Problem to work on -> Lines with "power": how many are there in the listing below? Reply with the number only.

+++ Collected data

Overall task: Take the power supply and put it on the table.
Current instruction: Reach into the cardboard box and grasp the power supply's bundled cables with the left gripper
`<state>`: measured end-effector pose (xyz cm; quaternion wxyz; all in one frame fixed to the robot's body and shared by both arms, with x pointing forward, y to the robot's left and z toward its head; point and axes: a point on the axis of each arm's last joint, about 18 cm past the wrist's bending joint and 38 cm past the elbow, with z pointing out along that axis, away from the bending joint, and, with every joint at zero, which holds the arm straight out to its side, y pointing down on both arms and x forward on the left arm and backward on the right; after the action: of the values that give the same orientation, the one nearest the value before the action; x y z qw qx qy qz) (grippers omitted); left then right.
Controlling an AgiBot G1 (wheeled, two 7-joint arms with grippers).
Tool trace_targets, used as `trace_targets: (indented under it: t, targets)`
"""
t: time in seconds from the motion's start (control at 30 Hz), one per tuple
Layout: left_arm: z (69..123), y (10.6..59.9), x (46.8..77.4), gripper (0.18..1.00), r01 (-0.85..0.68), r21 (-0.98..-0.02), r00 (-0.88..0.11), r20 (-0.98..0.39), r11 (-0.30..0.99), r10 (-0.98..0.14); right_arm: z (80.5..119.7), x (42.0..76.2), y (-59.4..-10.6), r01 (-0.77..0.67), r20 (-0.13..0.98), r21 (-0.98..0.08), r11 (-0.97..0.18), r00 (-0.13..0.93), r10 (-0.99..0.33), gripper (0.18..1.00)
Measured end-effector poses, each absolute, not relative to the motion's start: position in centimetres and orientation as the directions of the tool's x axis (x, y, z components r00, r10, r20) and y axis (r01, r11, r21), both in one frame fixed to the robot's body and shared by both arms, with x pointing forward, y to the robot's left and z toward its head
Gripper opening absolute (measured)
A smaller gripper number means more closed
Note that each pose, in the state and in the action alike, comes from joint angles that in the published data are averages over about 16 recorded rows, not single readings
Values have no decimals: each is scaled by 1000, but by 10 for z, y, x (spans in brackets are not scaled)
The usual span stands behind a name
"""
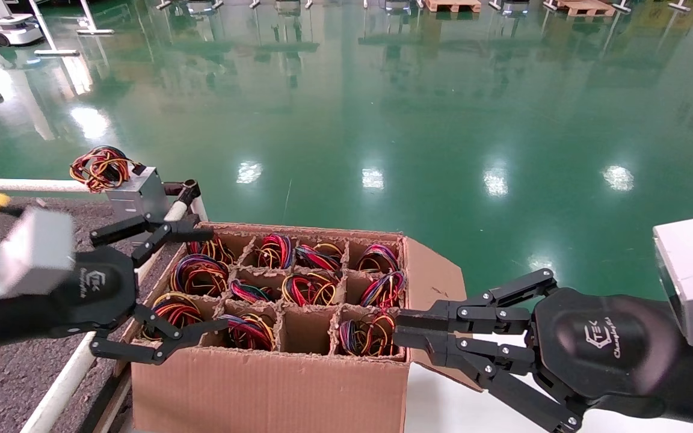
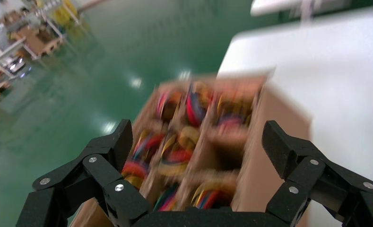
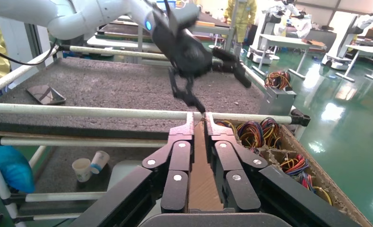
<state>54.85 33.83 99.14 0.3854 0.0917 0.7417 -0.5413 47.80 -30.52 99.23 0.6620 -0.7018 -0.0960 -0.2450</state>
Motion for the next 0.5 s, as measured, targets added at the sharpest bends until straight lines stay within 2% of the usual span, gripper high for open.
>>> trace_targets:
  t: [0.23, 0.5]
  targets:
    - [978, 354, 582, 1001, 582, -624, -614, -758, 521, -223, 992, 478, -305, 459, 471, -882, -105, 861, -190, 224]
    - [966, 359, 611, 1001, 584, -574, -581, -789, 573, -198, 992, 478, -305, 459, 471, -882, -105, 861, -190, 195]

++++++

Task answer -> 2